---- Information supplied

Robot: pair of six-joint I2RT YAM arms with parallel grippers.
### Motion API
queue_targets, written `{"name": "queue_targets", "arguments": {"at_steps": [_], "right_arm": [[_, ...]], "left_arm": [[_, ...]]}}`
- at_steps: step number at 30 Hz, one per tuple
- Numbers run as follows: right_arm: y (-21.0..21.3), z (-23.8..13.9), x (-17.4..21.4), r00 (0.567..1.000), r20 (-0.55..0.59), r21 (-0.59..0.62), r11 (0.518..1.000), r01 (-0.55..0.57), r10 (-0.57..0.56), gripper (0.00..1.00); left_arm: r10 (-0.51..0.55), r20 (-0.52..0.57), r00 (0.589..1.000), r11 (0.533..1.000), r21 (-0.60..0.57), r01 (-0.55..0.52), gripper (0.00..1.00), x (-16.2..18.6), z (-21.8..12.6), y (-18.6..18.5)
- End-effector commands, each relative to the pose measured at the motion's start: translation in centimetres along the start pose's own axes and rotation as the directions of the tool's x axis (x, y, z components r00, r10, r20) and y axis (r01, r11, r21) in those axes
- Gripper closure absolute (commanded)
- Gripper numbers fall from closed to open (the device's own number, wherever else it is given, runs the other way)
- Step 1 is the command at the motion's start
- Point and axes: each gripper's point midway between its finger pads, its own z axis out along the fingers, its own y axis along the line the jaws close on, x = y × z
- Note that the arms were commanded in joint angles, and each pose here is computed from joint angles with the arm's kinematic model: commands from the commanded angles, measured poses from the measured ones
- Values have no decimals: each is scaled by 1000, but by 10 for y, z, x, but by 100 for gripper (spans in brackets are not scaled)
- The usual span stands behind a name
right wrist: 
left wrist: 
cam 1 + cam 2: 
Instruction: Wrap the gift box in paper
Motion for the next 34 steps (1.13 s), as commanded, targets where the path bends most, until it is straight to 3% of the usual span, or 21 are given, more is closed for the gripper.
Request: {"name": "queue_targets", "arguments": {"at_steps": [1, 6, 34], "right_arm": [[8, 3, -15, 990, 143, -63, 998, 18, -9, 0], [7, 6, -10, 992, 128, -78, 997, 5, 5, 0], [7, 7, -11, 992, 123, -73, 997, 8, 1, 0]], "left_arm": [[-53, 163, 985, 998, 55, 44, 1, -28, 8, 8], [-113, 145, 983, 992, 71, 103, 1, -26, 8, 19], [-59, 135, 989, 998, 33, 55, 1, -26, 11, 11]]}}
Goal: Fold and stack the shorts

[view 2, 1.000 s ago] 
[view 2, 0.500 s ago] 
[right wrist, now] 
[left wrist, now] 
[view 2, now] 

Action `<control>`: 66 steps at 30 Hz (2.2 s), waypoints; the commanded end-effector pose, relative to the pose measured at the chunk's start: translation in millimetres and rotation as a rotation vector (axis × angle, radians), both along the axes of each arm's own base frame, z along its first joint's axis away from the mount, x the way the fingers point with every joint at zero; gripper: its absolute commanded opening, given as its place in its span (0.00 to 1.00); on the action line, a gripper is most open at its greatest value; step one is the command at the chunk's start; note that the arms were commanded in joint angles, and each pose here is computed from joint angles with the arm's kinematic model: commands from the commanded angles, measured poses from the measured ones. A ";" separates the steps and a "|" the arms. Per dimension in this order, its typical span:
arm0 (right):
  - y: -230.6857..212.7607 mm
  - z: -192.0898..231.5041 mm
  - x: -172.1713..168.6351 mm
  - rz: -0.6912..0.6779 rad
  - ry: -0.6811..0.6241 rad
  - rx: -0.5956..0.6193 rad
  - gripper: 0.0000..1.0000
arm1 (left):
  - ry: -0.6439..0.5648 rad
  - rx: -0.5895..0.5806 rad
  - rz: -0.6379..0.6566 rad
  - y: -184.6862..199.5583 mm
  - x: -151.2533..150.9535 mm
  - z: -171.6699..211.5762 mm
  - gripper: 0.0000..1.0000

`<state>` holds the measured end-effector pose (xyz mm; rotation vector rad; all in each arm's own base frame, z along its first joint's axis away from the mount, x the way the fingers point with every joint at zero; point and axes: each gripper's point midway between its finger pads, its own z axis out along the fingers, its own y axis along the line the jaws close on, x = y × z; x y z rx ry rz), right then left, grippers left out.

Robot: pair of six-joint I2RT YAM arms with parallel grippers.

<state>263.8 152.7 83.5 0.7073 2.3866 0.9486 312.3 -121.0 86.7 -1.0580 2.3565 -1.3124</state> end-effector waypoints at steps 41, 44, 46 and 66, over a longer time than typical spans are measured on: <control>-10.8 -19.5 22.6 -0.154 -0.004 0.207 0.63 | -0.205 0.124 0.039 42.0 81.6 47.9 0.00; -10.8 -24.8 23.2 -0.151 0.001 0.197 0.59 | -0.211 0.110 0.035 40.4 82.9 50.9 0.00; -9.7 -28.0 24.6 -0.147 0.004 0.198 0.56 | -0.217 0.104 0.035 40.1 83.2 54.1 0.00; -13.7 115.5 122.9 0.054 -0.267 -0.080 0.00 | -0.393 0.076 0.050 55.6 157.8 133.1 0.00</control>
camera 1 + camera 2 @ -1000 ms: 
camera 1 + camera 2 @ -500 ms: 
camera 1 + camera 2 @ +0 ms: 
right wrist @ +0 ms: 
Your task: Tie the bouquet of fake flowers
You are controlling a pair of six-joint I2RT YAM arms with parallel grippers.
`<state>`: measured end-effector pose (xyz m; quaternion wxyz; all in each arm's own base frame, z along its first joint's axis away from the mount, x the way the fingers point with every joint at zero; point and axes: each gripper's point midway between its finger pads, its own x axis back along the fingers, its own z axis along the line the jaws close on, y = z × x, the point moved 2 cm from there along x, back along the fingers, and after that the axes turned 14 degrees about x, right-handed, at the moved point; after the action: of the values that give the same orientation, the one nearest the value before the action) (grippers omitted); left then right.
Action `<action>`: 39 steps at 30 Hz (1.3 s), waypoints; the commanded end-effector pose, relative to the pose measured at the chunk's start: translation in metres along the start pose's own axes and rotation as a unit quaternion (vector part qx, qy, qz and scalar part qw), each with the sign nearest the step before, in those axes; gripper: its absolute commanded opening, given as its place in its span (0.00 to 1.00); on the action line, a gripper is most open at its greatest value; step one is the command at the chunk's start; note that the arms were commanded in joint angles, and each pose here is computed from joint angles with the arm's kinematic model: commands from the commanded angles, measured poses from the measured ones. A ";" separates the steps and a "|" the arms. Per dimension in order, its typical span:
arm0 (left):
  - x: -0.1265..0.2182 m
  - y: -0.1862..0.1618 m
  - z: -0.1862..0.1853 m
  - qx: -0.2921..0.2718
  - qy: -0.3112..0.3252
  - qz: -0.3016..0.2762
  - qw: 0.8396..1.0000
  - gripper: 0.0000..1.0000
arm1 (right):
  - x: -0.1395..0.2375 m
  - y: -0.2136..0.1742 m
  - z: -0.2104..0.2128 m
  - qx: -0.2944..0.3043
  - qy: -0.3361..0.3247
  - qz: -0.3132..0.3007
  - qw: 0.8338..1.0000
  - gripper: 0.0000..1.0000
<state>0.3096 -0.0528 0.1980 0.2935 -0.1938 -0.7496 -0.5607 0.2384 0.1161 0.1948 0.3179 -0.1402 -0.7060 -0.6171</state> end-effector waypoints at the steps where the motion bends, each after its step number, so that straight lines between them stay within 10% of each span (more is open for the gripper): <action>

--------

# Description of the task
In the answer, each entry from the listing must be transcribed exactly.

# Solution to the problem
Robot: pair of six-joint I2RT YAM arms with parallel grippers.
### Motion API
queue_targets, written `{"name": "queue_targets", "arguments": {"at_steps": [_], "right_arm": [[_, ...]], "left_arm": [[_, ...]]}}`
- at_steps: step number at 30 Hz, one per tuple
- Numbers run as follows: right_arm: y (-21.0..21.3), z (-23.8..13.9), x (-17.4..21.4), r00 (0.567..1.000), r20 (-0.55..0.59), r21 (-0.59..0.62), r11 (0.518..1.000), r01 (-0.55..0.57), r10 (-0.57..0.56), gripper (0.00..1.00); left_arm: r10 (-0.51..0.55), r20 (-0.52..0.57), r00 (0.589..1.000), r11 (0.533..1.000), r21 (-0.60..0.57), r01 (-0.55..0.52), gripper (0.00..1.00), x (-16.2..18.6), z (-21.8..12.6), y (-18.6..18.5)
- End-effector commands, each relative to the pose measured at the motion's start: translation in centimetres along the start pose's own axes and rotation as the directions of the tool's x axis (x, y, z components r00, r10, r20) and y axis (r01, r11, r21) in those axes
- Gripper closure absolute (commanded)
- Gripper numbers fall from closed to open (the device's own number, wherever else it is given, runs the other way)
- Step 1 is the command at the motion's start
- Point and axes: each gripper's point midway between its finger pads, its own z axis out along the fingers, its own y axis along the line the jaws close on, x = y × z
- Note that the arms were commanded in joint angles, and each pose here is computed from joint angles with the arm's kinematic model: commands from the commanded angles, measured poses from the measured ones
- Values have no decimals: each is scaled by 1000, but by 10 for y, z, x, but by 100 for gripper (spans in brackets are not scaled)
- The usual span stands behind a name
right wrist: 
left wrist: 
cam 1 + cam 2: 
Instruction: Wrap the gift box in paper
Motion for the next 34 steps (1.13 s), as commanded, targets where the path bends most, until it is straight to 3% of the usual span, or 21 are given, more is closed for the gripper.
Request: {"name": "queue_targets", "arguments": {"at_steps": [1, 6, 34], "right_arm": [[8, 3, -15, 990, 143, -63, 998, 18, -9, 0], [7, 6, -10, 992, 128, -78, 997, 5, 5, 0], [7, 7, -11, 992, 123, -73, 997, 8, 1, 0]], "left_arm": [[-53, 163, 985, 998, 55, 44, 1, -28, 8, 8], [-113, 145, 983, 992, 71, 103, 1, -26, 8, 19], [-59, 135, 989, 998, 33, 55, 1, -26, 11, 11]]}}
Goal: Fold and stack the shorts

[view 2, 1.000 s ago] 
[view 2, 0.500 s ago] 
[right wrist, now] 
[left wrist, now] 
[view 2, now] 

Action `<control>`: 66 steps at 30 Hz (2.2 s), waypoints; the commanded end-effector pose, relative to the pose measured at the chunk's start: translation in millimetres and rotation as a rotation vector (axis × angle, radians), both along the axes of each arm's own base frame, z along its first joint's axis away from the mount, x the way the fingers point with every joint at zero; gripper: its absolute commanded opening, given as its place in its span (0.00 to 1.00); on the action line, a gripper is most open at its greatest value; step one is the command at the chunk's start; note that the arms were commanded in joint angles, and each pose here is computed from joint angles with the arm's kinematic model: commands from the commanded angles, measured poses from the measured ones. A ";" separates the steps and a "|" the arms. Per dimension in this order, its typical span:
arm0 (right):
  - y: -230.6857..212.7607 mm
  - z: -192.0898..231.5041 mm
  - x: -172.1713..168.6351 mm
  - rz: -0.6912..0.6779 rad
  - ry: -0.6811..0.6241 rad
  - rx: -0.5956..0.6193 rad
  - gripper: 0.0000..1.0000
arm1 (left):
  - ry: -0.6439..0.5648 rad
  - rx: -0.5895..0.5806 rad
  - rz: -0.6379..0.6566 rad
  - y: -184.6862..199.5583 mm
  - x: -151.2533..150.9535 mm
  - z: -171.6699..211.5762 mm
  - gripper: 0.0000..1.0000

`<state>` holds the measured end-effector pose (xyz mm; rotation vector rad; all in each arm's own base frame, z along its first joint's axis away from the mount, x the way the fingers point with every joint at zero; point and axes: each gripper's point midway between its finger pads, its own z axis out along the fingers, its own y axis along the line the jaws close on, x = y × z; x y z rx ry rz), right then left, grippers left out.

Robot: pair of six-joint I2RT YAM arms with parallel grippers.

<state>263.8 152.7 83.5 0.7073 2.3866 0.9486 312.3 -121.0 86.7 -1.0580 2.3565 -1.3124</state> end-effector waypoints at steps 41, 44, 46 and 66, over a longer time than typical spans are measured on: <control>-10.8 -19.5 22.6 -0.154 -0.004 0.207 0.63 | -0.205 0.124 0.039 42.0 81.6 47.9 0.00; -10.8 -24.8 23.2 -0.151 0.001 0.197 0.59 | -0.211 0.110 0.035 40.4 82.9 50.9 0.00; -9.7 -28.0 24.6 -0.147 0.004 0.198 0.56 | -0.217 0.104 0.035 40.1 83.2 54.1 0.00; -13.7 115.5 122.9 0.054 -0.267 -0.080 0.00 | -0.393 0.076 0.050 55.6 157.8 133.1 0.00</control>
camera 1 + camera 2 @ -1000 ms: 
camera 1 + camera 2 @ -500 ms: 
camera 1 + camera 2 @ +0 ms: 
right wrist @ +0 ms: 
Your task: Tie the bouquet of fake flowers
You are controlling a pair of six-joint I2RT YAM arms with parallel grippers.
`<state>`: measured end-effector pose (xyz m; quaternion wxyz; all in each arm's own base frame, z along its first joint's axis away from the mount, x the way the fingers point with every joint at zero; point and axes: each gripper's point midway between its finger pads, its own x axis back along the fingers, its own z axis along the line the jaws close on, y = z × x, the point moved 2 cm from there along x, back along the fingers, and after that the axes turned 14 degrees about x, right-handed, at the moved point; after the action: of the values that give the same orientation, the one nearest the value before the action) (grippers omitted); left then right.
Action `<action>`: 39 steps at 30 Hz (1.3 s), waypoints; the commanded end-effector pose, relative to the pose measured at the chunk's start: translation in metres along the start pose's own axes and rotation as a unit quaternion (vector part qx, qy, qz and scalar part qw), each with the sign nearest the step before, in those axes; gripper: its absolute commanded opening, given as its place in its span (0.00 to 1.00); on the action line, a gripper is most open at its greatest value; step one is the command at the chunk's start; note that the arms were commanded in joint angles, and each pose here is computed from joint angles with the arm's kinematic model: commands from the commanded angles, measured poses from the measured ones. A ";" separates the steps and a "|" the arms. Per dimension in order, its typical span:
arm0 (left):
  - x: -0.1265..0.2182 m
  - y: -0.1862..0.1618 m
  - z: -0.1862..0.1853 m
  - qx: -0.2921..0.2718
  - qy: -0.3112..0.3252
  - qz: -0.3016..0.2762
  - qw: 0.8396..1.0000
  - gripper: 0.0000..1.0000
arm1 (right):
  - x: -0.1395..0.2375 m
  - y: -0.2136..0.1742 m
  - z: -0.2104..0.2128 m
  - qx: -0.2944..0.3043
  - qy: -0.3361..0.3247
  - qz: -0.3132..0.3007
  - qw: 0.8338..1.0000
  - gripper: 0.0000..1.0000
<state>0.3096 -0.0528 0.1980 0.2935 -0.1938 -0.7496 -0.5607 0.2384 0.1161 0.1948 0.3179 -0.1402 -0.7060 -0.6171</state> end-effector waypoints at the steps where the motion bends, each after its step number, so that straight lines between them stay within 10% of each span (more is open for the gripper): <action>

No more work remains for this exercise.